WORK ORDER: Copy out the line bearing "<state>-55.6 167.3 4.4" and all the lines after it, to the very end of the material below, exactly as written.

EXERCISE DATA Block Start

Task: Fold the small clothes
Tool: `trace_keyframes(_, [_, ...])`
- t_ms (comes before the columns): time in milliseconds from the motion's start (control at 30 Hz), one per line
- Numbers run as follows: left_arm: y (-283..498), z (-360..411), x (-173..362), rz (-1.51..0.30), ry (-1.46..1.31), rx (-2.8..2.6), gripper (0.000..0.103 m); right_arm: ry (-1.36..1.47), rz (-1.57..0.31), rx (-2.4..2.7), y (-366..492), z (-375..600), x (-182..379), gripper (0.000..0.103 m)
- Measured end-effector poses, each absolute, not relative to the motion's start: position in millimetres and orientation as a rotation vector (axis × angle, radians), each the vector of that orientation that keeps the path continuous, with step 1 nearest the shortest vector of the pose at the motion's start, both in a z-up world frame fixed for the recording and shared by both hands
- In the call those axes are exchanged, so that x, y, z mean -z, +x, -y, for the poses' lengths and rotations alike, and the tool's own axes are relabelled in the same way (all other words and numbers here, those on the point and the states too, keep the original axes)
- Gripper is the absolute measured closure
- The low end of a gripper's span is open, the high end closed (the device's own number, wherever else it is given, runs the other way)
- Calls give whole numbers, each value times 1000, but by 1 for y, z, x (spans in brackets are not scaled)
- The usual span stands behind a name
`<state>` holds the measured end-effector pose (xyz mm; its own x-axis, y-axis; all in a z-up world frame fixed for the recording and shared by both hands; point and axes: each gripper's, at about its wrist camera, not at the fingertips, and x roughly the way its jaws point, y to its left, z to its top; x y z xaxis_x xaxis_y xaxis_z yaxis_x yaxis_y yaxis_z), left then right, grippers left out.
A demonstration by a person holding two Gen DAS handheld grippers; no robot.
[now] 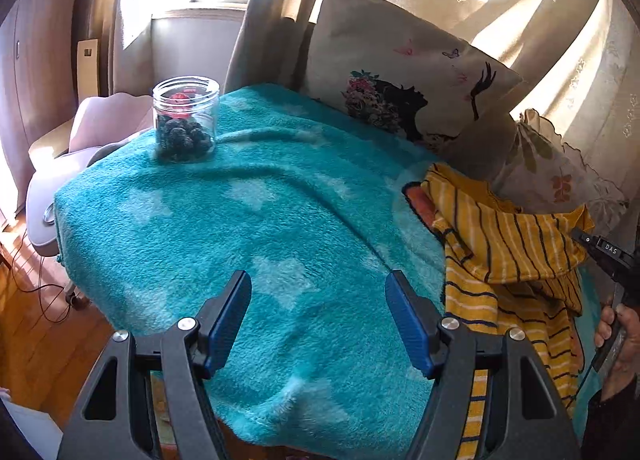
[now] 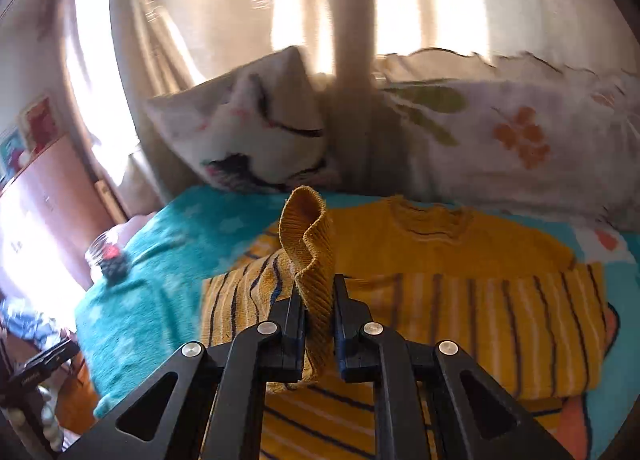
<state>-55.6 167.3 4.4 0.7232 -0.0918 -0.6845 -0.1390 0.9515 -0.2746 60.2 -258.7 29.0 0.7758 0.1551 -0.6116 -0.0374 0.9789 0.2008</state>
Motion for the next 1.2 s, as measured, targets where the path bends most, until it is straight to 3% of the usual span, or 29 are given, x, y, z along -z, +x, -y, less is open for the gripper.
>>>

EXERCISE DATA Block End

TASK OUTPUT:
<state>-55.6 167.3 4.4 0.7232 -0.0918 -0.6845 -0.1390 0.9515 -0.2746 60.2 -258.7 29.0 0.7758 0.1551 -0.6116 -0.0374 0.9789 0.2008</state>
Motion for the next 1.2 s, as measured, targets where the path bends most, until it is straight to 3% of the usual span, or 29 are given, x, y, z along -z, +x, -y, less is open for the gripper.
>>>

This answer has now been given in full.